Ein lauter herzzerreißender Schrei drang eines Morgens aus meinem Cubiculum. Ich war diejenige, die ihn ausgestoßen hatte und die nun jammern und greinend auf den Boden sank und beinahe in meinen Tränen ertrank.
Es dauerte nicht lange, bis meine Sklavin Charis zur Stelle war. Ihr Entsetzen beim Betreten meines Gemachs mußte so groß gewesen sein, daß sie selbst erst einen spitzen Schrei ausstieß, ehe sie zu mir eilte und sich zu mir hinunter beugte, um herauszufinden , was mir fehlte. Relativ schnell konnte sie jedoch feststellen, daß mich kein körperliches Gebrechen quälte. Ich war nicht verletzt, noch hatte man mir etwas angetan. Den wahren Grund meines heftigen Ausbruchs aber erkannte sie nicht, noch konnte sie sich einen solchen vorstellen. Ich war doch in den vergangenen Tagen so beschwingt gewesen. Das war allerdings nur rein äußerlich so gewesen.

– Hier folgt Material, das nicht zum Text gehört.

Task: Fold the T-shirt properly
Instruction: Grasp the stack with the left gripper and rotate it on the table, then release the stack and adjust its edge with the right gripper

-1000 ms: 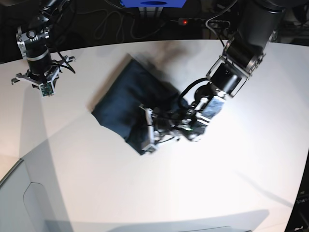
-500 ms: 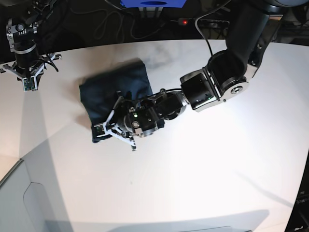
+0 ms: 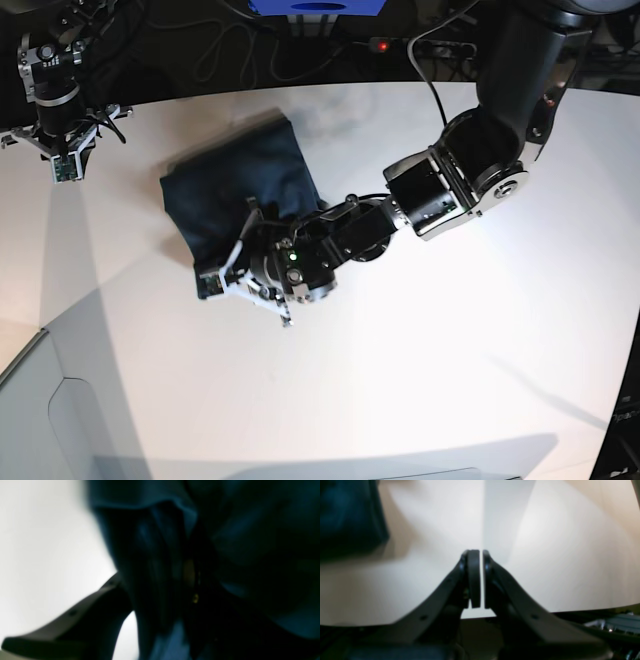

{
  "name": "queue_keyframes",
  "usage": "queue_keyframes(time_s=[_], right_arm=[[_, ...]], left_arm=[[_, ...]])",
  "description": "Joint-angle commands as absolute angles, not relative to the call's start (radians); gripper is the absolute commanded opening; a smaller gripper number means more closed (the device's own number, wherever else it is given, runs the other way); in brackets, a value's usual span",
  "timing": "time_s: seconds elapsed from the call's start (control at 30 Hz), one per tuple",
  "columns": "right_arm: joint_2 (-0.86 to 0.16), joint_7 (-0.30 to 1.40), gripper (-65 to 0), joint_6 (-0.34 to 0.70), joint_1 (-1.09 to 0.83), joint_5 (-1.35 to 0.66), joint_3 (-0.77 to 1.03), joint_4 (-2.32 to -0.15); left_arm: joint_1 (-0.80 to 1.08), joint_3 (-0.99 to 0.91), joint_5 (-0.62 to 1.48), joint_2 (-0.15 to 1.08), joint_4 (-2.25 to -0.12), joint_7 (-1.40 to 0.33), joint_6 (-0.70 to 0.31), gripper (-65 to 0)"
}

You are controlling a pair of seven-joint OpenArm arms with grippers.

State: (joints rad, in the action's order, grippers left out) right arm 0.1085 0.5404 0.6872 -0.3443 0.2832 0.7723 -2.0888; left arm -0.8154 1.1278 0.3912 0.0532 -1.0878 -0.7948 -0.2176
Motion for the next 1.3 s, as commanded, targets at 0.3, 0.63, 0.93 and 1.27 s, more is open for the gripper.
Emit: queue_keyframes(time_s=[0.3,0.63,0.93,1.27], right_arm=[[0.114,0.518,-64.9,0.698,-0.335,0.271,0.771,-2.111],[0.107,0.518,-64.9,0.698,-0.298,0.272,0.639,-2.106],[0.107,0.519,-64.9,0.698,-0.245,0.275,0.414,-2.052],[0.064,0.512,-64.9,0.698,-0.125,0.274,0.348,-1.813]], left_arm=[[-0.848,1.055,0.398,0.094,-1.204,-0.796,-0.214,-26.9],[-0.682,0.499,0.400,0.219,-1.345,-0.806,-0.213,-26.9],[-0.305,-0.154,0.400,0.260,-1.606,-0.883,-0.213,-26.9],[-0.015,-0.553,0.400,0.260,-1.710,-0.924,-0.213,-26.9]])
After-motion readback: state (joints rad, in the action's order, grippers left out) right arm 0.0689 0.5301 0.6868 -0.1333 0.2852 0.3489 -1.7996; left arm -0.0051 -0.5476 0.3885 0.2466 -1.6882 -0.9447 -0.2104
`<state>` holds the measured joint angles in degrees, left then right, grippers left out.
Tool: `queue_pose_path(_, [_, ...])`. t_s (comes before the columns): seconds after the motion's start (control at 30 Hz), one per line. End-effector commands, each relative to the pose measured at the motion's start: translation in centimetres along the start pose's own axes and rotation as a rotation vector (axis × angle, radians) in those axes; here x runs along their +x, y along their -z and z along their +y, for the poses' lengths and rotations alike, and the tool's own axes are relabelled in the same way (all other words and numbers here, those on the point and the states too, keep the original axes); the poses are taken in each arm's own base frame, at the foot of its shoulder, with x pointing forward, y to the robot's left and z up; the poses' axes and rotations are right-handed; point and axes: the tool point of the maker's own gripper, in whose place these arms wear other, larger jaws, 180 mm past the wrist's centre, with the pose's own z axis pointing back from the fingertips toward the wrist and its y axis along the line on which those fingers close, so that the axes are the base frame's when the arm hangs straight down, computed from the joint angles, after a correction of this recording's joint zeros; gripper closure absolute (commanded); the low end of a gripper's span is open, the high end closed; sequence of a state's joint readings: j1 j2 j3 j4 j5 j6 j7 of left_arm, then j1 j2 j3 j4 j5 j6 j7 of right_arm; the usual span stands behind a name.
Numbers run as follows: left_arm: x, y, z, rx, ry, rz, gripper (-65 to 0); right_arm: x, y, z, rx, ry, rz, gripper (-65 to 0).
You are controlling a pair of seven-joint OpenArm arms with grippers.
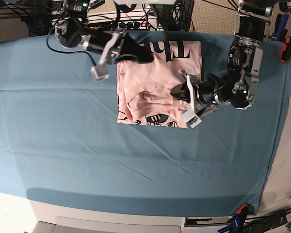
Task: Fold the T-shirt properly
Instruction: 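Press the stack edges with both grippers to tidy the fold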
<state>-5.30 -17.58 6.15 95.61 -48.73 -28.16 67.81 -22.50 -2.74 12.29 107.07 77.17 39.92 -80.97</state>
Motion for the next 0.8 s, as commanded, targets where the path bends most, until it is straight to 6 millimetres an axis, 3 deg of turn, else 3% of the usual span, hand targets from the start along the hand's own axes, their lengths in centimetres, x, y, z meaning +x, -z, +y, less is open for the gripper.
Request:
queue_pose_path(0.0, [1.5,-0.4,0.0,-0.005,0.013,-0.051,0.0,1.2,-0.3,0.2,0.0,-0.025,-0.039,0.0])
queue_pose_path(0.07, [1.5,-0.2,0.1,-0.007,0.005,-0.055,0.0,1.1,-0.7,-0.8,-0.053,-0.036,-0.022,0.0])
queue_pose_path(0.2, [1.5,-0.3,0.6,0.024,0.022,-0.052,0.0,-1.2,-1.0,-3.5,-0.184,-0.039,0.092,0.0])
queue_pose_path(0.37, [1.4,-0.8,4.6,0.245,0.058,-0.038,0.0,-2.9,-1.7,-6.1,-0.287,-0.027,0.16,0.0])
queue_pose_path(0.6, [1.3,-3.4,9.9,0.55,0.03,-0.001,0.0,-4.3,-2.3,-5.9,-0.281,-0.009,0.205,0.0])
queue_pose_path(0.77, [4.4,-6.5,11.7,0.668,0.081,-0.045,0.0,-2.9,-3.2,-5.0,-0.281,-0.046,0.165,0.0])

Alle Hoffnungen hatte ich auf die vergangen Tage und Wochen gesetzt. Doch diese waren an jenem Morgen mit einem Mal fortgespült worden. Seit der Rückkehr aus unserem Urlaub war ich hin und her gerissen. Einerseits nährte ich mich von der Hoffnung, endlich den ersehnten Spross in mir zu tragen. Andererseits beschäftigte mich immer noch der seltsame Spruch der Sybille. Alles mögliches versuchte ich hineinzuinterpretieren, damit die Worte für mich klarer und verständlicher wurden. Als dann vor einigen Tagen die Kunde von Sivs Niederkunft an meine Ohren drang, war ich noch mehr bestrebt, endlich auch meinem Mann den erhofften Erben gebären zu können. Die vergangen Tage hatte ich kaum die Villa verlassen, hatte fast nur gelegen, weil ich glaubte, so könne der Samen in meinem Schoß besser keimen. Doch all das war nun hinfällig geworden. An jenem Morgen hatten mich die Blutungen all meiner Hoffnungen beraubt. Ich stand wieder vor dem Nichts. Am Anfang. All die Mühen waren umsonst gewesen. Der Orakelspruch gewann dadurch urplötzlich eine andere Bedeutung.
manchmal fährt das Schiff ohne Segel
manchmal hört ihr Stimmen die keine sind
manchmal spricht das Kind hinter dem Spiegel
manchmal ist es nur der Wind
Damit war zweifellos ich gemweint, ich war das Schiff ohne Segel und ich hörte Stimmen, wo keine waren. Sollte ich den wirklich verdammt dazu sein, kinderlos zu bleiben? Lag es etwa an der Liaison mit meinem Sklaven, daß mir Iuno nicht mehr wohlgesonnen war? Oder war es jene Verdammnis, die auf meiner Familie lastete?
wenn keine Trauben aus den Ranken wachsen leidet der Boden Not
War Marcus am Ende besser beraten, sich von mir scheiden zu lassen, weil ich nicht diejenige war, die ihm Kinder gebären konnte? Was sollte dann aus mir werden? Endete ich dann als alte infertile Jungfer, die man ausrangiert und ins Exil geschickt hatte?
"Herrin, so sag doch etwas! Was ist mit dir? Was kann ich tun?"
Charis redete mit Engelszungen auf mich ein, aber in meinem Schmerz ignorierte ich sie. Niemand konnte mir helfen! In ihrer Hilflosigkeit rannte sie zur Tür, öffnete sie und schrie um Hilfe, auf daß sie jemand hörte und herbeigeeilt kam.